▶ **About this exercise**
For the word "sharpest", search the records and show each line in which it occurs.

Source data

□ □ □ □

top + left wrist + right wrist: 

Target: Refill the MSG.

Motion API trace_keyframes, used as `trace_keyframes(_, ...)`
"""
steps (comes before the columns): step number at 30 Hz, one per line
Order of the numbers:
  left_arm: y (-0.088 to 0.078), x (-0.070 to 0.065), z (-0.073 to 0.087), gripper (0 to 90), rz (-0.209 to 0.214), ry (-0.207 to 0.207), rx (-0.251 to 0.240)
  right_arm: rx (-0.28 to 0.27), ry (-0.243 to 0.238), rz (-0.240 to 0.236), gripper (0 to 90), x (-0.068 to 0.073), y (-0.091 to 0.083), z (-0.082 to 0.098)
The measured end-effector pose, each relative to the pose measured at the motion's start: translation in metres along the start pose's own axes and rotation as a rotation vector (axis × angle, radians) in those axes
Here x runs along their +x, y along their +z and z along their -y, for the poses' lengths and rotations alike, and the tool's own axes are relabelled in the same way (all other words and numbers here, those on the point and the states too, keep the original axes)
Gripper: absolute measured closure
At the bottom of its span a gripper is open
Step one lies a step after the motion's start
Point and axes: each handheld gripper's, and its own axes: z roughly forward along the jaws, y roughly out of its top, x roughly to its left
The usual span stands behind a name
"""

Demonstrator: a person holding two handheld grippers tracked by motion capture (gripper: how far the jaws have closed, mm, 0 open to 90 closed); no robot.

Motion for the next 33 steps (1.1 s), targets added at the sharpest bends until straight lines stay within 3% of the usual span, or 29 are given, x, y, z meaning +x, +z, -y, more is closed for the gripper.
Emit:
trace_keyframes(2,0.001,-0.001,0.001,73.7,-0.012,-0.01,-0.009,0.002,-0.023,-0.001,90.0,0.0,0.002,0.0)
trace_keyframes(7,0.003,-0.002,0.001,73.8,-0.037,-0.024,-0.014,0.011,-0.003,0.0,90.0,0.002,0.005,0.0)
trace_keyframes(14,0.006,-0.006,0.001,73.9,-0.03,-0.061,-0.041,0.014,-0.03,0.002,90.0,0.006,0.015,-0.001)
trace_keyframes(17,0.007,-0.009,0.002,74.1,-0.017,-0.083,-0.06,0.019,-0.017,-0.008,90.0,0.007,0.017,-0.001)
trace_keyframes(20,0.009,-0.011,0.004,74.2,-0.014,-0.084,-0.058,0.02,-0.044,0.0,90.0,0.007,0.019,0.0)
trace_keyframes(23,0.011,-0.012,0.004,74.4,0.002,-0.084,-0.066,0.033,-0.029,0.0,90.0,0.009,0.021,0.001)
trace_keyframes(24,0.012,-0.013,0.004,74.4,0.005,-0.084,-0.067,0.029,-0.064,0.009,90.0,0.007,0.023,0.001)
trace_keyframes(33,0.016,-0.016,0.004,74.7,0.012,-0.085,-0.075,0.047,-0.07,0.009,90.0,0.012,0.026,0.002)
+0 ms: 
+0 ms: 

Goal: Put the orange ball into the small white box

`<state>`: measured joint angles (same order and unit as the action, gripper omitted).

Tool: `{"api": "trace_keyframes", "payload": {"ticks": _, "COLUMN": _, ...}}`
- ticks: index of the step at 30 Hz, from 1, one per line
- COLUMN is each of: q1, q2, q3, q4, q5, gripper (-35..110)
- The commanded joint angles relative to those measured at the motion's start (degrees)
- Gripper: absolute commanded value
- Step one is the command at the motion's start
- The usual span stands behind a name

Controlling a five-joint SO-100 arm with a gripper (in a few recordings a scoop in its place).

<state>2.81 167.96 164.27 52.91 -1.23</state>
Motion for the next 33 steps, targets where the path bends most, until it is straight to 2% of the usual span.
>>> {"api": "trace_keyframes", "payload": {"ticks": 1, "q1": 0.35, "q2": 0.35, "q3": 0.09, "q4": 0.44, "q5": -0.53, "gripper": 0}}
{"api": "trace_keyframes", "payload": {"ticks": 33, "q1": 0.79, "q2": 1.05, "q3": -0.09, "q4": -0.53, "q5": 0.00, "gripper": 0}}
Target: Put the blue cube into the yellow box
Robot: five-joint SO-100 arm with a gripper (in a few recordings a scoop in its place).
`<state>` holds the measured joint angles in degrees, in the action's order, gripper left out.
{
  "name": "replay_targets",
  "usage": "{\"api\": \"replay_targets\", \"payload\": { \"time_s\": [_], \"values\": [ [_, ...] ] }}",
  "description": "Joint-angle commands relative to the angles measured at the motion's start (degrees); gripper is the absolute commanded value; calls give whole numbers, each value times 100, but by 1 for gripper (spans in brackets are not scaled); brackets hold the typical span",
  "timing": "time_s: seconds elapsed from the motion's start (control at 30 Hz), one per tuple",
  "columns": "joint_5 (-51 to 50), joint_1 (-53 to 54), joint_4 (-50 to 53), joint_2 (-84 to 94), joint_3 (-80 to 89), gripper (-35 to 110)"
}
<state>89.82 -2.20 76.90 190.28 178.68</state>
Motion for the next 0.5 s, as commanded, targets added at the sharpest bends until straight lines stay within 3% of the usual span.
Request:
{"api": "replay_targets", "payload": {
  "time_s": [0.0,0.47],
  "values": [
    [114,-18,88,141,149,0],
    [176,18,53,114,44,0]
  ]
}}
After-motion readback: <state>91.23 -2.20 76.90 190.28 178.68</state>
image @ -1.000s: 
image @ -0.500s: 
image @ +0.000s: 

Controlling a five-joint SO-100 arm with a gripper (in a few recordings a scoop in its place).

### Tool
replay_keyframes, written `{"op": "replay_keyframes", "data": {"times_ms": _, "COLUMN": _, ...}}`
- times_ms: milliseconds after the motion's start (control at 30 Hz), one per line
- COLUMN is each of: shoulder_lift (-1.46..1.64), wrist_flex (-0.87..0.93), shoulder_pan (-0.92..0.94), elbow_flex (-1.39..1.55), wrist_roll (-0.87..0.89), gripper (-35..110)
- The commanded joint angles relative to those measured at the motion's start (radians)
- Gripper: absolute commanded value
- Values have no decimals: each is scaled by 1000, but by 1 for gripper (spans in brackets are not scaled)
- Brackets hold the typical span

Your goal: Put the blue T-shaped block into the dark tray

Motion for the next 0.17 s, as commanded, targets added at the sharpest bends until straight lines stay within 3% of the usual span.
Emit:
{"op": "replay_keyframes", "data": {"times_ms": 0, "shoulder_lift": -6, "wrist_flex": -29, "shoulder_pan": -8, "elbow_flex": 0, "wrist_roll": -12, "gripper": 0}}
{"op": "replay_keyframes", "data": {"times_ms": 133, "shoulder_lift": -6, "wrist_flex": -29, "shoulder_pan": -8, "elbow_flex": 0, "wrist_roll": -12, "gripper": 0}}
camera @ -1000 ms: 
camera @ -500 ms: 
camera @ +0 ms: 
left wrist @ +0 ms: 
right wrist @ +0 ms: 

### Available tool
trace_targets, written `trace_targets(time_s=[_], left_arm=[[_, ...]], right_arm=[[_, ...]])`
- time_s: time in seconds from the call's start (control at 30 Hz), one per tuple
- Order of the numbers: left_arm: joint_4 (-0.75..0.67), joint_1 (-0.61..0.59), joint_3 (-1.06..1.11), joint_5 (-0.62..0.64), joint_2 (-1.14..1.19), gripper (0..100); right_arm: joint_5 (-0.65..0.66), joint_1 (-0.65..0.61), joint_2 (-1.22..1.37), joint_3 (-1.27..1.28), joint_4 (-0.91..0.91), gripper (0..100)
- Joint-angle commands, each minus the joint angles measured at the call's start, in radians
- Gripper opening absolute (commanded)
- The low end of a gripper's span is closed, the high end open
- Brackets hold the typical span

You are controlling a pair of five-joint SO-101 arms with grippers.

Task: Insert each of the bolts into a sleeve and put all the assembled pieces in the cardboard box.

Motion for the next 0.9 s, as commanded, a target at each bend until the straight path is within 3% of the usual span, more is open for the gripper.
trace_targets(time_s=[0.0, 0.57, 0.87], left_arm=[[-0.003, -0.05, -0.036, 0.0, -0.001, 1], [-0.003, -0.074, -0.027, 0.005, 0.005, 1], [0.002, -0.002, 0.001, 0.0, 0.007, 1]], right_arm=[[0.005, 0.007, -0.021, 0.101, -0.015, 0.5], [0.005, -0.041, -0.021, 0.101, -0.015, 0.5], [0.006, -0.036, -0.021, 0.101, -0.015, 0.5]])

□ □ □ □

▶ **Response to this task**
Motion for the next 33 steps (1.1 s), targets added at the sharpest bends until straight lines stay within 3% of the usual span, or 29 are given, x, y, z meaning +x, +z, -y, more is closed for the gripper.
Motion for the next 0.5 s, as commanded, targets added at the sharpest bends until straight lines stay within 3% of the usual span.
Motion for the next 0.17 s, as commanded, targets added at the sharpest bends until straight lines stay within 3% of the usual span.

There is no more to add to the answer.